The profound changes in units, goals, and capabilities of recent years have dramatically altered the ranking of states in the pecking orders that define the structure of international politics. Still, the hierarchies themselves endure. The economic hierarchy that divides the rich from the poor, the political hierarchy that separates the rulers from the ruled, the resource hierarchy that makes some suppliers and others dependents, and the military asymmetries that pit the strong against the weak all still shape the relations among states, as they have in the past. Similarly, the perpetuation of international anarchy in the absence of institutions to govern the globe, and chronic national insecurity continue to encourage preparations for war and the use of force without international mandate. Thus change and continuity coexist, with both forces simultaneously shaping contemporary world politics.

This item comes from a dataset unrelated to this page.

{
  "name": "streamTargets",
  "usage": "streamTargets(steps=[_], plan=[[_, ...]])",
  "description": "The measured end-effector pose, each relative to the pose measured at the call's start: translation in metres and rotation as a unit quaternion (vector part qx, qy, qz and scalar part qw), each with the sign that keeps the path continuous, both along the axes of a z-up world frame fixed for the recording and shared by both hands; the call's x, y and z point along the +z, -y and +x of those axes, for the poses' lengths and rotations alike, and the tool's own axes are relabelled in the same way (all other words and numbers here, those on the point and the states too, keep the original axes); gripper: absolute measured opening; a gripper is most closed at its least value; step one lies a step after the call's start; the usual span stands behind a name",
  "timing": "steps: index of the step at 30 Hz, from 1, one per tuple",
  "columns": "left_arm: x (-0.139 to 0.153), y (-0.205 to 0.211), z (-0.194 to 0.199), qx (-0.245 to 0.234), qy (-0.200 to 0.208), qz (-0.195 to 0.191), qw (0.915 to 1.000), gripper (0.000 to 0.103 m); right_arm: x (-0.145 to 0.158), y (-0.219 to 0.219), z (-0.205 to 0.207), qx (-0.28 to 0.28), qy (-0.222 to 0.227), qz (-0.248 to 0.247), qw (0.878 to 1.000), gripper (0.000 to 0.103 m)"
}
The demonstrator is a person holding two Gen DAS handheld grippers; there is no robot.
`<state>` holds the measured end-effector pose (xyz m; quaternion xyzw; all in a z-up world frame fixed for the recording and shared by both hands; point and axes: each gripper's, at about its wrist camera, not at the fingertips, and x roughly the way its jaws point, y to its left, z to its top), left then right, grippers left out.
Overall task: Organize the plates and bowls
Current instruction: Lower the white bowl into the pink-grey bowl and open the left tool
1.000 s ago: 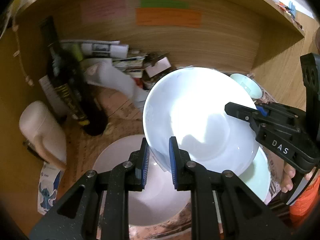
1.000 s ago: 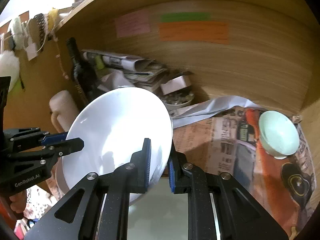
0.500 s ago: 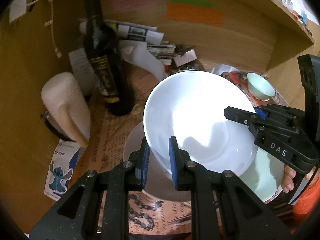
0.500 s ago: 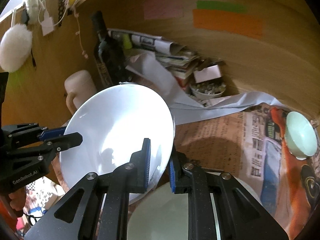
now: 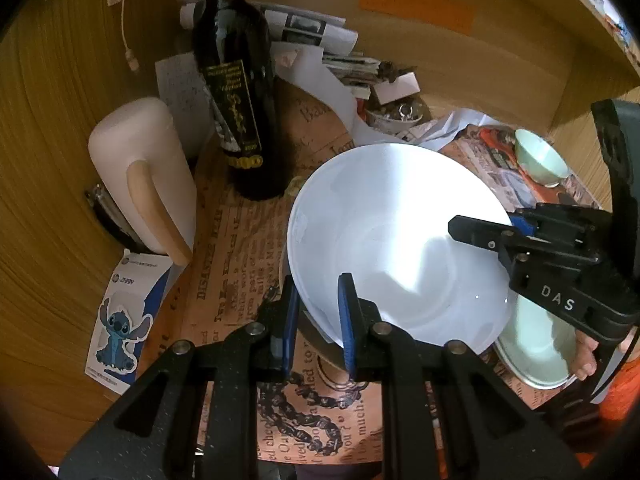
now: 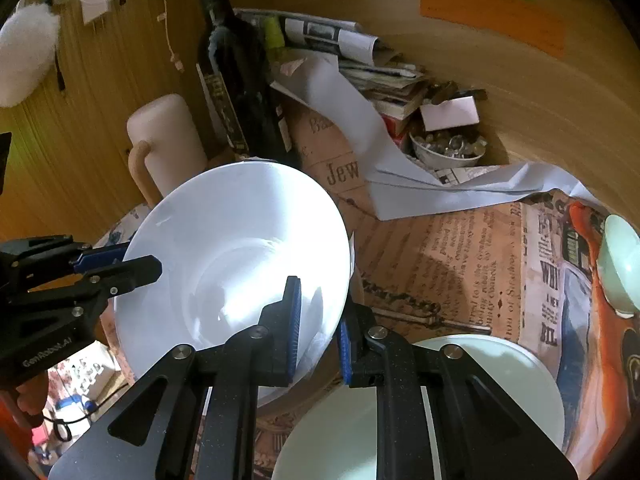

The interaction of constancy and change makes it difficult to predict whether the twenty-first century will bring a wholly new and different international system. What is clear is that this interaction will determine future relations among global actors. This, perhaps, explains why cycles so often appear to characterize world politics: Periodic sequences of events occur that resemble patterns in earlier periods. Because the emergent international system shares many characteristics with earlier periods, historically minded observers may experience deja vu – the illusion of having already experienced something actually being experienced for the first time.
The challenge, then, is to observe unfolding global realities objectively in order to describe and explain them accurately, and hence to understand their future impact. This requires that we understand how images of reality shape our expectations. It also requires a set of tools for analyzing the forces of constancy and change that affect our world and that of the future.